The findings suggest a shift in perspective on how regeneration might work in human medicine.

Ken Muneoka has a history of shaking up the regeneration field; for example, in a groundbreaking 2019 article published in Naturethe Texas A&M University College of Veterinary Medicine & Biomedical Sciences (CVMBS) professor has proven for the first time the possibility of joint regeneration in mammals.

His team is already challenging other long-held notions about the underlying science of the subject, this time in relation to how mammals might regenerate damaged body parts.

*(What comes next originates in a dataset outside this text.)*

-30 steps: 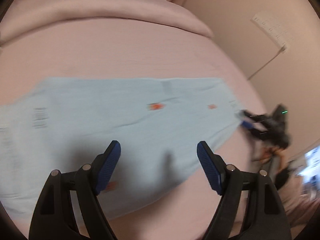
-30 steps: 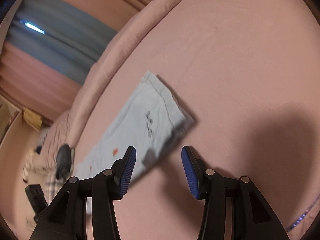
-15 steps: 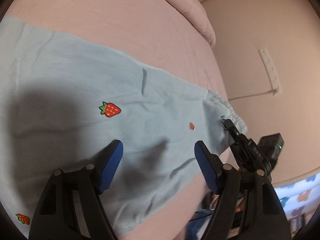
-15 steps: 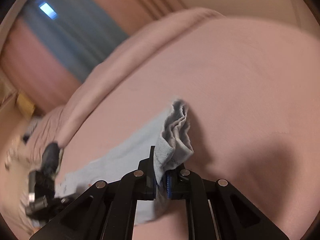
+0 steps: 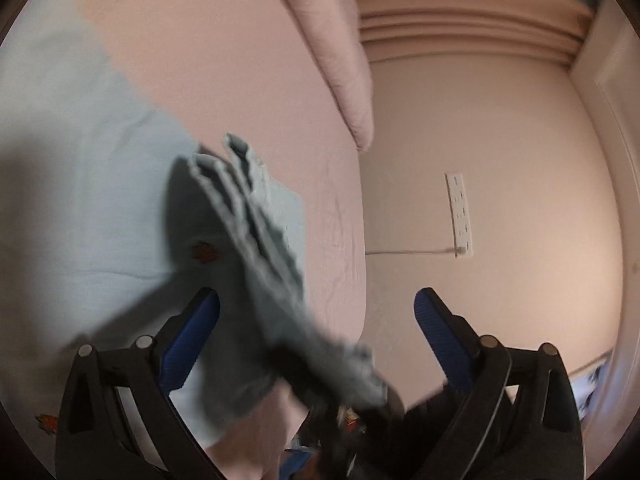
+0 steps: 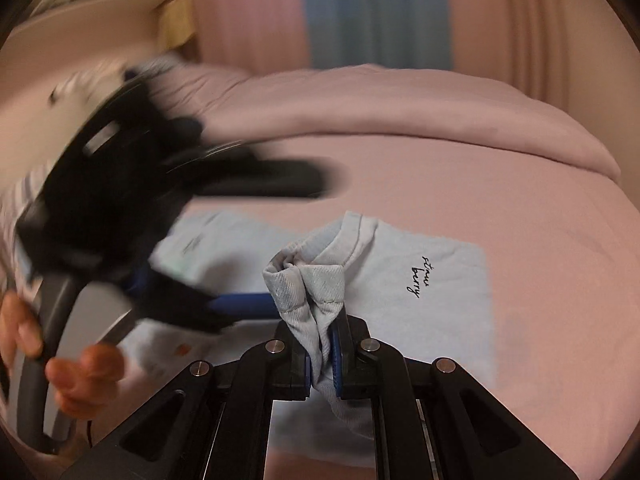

Only certain organs, such as the liver, and certain tissues, such as the epidermis, the upper layer of the skin, can regenerate naturally in humans.

Other species, notably salamanders, have the ability to regenerate complex parts, including bones, joints, and even entire limbs. Therefore, for more than 200 years, researchers have studied these animals in an attempt to understand the processes of limb regeneration in hopes of one day translating these principles to trigger more complete regeneration in humans.

Thanks to this research, it is now widely accepted that the existence of nerves is the most important factor in the regeneration of limbs.

According to two recent studies by Muneoka, while this may be true for salamanders and other species, it is not the case for mammals. The first research, which was published in 2021 in the Journal of Bone and Mineral Research, proved that mammals require a mechanical load, or the ability to exert force on or with an affected location. The second study, recently published in Developmental biologyproved that regeneration is not hindered by lack of nerves.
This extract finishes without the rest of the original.